Olfson’s research is “a strike against the hypothesis that cannabis uses causes mood and anxiety disorders,” said Keith Humphreys, an addiction and mental-health specialist at Stanford University, in an email. He notes, however, that the new study does not address a previously observed link between heavy marijuana use and schizophrenia. But, he added, the causality of that connection is far from clear. “I don’t know if we will ever know because it’s just hard to predict rare events, and schizophrenia is rare,” he said.
The new study adds to prior research discrediting the connection between marijuana and common mental-health disorders. And it’s important, because much of the federal government’s current literature on marijuana includes claims about links between marijuana and depression that are inaccurate in light of the latest findings.
For instance, the Drug Enforcement Administration makes these claims in its official fact sheet on marijuana.
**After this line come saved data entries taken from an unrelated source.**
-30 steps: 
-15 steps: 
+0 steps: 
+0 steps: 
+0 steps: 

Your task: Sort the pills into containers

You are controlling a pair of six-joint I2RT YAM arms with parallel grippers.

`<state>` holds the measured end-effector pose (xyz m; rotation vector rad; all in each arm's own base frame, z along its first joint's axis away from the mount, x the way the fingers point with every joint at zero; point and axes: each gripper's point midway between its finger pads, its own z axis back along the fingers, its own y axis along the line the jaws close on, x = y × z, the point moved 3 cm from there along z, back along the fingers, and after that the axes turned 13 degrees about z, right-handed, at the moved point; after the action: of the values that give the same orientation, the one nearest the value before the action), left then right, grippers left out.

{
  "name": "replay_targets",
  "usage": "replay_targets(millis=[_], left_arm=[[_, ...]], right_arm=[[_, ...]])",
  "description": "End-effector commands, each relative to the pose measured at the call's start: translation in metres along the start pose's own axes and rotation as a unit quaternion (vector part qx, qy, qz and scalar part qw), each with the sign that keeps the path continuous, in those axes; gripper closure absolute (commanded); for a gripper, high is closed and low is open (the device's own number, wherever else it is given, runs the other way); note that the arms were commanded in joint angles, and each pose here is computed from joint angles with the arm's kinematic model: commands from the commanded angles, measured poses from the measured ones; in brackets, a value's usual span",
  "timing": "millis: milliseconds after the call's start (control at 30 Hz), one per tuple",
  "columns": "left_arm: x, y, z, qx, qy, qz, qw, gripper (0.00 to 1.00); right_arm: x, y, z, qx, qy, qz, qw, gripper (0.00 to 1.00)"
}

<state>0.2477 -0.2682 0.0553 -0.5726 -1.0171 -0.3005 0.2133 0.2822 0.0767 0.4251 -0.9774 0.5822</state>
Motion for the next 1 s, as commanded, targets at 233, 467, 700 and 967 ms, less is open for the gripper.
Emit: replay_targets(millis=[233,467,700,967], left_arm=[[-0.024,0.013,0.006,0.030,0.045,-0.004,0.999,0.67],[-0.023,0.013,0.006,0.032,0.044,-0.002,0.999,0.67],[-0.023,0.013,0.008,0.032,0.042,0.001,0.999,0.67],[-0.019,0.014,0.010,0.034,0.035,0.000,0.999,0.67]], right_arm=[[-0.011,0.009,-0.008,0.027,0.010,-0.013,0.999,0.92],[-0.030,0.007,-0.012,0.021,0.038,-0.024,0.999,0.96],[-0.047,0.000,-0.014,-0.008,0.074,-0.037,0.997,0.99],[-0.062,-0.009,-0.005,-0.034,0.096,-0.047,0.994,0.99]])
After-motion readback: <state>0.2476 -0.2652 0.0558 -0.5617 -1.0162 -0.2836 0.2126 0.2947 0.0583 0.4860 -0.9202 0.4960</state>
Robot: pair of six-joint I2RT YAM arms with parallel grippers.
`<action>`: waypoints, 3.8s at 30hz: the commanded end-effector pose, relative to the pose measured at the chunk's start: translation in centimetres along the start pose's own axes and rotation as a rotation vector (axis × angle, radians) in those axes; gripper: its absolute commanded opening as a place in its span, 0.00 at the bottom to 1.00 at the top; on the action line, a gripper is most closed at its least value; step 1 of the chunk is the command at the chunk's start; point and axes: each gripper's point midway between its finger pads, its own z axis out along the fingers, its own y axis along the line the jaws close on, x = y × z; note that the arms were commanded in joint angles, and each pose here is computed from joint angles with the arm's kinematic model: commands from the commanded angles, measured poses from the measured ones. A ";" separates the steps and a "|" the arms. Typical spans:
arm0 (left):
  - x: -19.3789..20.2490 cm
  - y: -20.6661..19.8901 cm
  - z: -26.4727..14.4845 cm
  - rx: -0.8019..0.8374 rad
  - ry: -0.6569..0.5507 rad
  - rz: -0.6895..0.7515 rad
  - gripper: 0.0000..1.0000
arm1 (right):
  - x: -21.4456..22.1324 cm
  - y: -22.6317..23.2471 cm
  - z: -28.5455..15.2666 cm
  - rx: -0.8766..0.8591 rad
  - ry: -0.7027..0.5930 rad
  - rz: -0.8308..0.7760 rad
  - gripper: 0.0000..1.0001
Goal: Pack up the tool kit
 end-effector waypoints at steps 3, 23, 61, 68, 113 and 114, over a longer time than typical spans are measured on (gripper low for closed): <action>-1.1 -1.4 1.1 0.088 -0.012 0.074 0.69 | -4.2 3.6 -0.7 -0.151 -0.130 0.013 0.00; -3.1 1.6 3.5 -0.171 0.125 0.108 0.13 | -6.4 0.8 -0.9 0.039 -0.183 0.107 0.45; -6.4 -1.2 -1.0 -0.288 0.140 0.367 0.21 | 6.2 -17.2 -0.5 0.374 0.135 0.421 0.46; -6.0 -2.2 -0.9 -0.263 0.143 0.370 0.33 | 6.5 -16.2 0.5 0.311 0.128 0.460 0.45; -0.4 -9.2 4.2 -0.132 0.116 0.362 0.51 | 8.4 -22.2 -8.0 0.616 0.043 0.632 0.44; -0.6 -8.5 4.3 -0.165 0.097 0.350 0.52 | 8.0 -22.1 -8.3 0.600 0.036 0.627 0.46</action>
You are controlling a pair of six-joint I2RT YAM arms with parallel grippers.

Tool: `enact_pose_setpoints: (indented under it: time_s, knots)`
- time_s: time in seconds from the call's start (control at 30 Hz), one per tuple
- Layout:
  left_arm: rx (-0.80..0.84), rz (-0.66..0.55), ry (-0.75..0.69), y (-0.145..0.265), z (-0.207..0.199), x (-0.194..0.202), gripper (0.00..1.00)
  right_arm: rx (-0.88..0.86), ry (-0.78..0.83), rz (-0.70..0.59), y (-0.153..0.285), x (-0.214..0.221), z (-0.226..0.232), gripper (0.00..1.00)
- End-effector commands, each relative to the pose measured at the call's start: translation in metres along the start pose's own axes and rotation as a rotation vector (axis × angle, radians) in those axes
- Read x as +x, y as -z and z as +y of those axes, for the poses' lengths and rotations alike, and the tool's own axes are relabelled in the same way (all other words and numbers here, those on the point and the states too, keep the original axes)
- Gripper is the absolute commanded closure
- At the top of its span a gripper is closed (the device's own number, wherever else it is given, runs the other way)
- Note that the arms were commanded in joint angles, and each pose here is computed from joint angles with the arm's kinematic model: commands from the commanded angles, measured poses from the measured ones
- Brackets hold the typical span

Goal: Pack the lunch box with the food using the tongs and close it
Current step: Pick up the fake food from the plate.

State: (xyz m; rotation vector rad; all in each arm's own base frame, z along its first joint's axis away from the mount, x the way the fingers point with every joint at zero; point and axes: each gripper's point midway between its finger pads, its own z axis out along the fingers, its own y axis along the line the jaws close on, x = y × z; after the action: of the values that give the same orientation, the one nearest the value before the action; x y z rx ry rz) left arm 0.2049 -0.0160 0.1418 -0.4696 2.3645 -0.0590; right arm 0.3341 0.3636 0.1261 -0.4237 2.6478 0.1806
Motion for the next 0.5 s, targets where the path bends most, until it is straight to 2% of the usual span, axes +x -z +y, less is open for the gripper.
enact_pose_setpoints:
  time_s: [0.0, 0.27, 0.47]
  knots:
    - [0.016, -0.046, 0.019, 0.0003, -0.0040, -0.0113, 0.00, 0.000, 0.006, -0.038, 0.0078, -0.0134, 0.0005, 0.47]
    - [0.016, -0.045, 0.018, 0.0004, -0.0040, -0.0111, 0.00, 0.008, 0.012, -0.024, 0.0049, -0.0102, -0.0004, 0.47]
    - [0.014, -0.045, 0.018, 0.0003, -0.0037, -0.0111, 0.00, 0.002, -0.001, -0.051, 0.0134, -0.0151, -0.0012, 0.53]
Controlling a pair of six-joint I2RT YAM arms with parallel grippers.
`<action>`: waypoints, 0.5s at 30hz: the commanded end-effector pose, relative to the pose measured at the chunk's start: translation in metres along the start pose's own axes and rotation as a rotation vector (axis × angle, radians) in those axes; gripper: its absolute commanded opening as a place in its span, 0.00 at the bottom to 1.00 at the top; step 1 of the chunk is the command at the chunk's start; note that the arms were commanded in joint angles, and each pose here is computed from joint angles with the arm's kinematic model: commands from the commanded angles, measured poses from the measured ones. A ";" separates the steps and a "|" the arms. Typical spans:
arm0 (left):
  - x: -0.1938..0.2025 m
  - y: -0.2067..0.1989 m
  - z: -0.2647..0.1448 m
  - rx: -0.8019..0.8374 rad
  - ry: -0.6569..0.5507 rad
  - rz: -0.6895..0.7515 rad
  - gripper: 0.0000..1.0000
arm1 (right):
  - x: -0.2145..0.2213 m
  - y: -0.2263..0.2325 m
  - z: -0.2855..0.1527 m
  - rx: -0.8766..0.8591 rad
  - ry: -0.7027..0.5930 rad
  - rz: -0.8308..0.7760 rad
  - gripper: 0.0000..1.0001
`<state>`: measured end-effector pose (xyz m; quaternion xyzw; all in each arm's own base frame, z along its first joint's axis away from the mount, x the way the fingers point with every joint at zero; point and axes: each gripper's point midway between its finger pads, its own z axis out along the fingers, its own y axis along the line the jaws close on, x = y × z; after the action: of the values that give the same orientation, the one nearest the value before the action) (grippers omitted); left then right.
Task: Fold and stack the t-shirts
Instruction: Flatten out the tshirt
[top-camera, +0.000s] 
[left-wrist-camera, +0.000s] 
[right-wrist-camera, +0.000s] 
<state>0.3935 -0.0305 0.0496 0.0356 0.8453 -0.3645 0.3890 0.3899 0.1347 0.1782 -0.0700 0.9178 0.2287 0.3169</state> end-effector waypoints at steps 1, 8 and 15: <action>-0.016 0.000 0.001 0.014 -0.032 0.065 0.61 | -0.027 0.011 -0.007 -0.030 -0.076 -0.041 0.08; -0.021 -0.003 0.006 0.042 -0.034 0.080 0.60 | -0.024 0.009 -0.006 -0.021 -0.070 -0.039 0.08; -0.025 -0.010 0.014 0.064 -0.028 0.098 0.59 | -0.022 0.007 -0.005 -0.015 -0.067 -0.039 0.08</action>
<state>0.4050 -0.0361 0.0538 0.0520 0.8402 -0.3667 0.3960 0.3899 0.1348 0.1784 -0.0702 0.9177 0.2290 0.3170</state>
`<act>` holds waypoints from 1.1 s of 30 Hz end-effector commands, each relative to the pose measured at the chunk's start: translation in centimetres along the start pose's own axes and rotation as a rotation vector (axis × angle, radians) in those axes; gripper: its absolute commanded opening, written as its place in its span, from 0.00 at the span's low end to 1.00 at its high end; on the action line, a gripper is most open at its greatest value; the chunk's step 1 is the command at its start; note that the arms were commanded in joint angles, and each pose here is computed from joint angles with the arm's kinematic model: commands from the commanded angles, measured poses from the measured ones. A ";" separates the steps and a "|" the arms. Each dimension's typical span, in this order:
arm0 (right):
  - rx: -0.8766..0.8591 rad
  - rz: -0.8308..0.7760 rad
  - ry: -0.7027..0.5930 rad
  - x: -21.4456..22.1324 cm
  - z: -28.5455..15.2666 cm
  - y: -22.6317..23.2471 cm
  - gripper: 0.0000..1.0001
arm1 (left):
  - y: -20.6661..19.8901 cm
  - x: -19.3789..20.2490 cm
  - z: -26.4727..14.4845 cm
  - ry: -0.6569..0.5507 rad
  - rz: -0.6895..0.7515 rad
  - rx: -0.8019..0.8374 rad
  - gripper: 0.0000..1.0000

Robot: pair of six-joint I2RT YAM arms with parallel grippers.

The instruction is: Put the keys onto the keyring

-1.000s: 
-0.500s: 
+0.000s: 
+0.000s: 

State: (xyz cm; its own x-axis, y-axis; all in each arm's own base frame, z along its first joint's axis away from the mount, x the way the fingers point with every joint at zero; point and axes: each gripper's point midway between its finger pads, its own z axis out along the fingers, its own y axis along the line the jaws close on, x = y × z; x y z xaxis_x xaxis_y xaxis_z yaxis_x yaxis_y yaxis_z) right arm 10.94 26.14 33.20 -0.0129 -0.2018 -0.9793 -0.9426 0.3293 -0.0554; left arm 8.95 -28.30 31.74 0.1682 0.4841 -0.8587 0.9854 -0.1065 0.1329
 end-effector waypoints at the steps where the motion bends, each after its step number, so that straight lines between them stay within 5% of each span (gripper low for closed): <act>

And in its 2014 publication, “The Dangers and Consequences of Marijuana Abuse,” the DEA mentions “depression” no fewer than 14 times, claiming that pot is linked to depression among teens, adults and even dogs.
Given that these documents are used to inform policy at the federal level and below, it is crucial that they reflect the best, most accurate research. This is especially true given the rapidly changing marijuana-policy landscape today.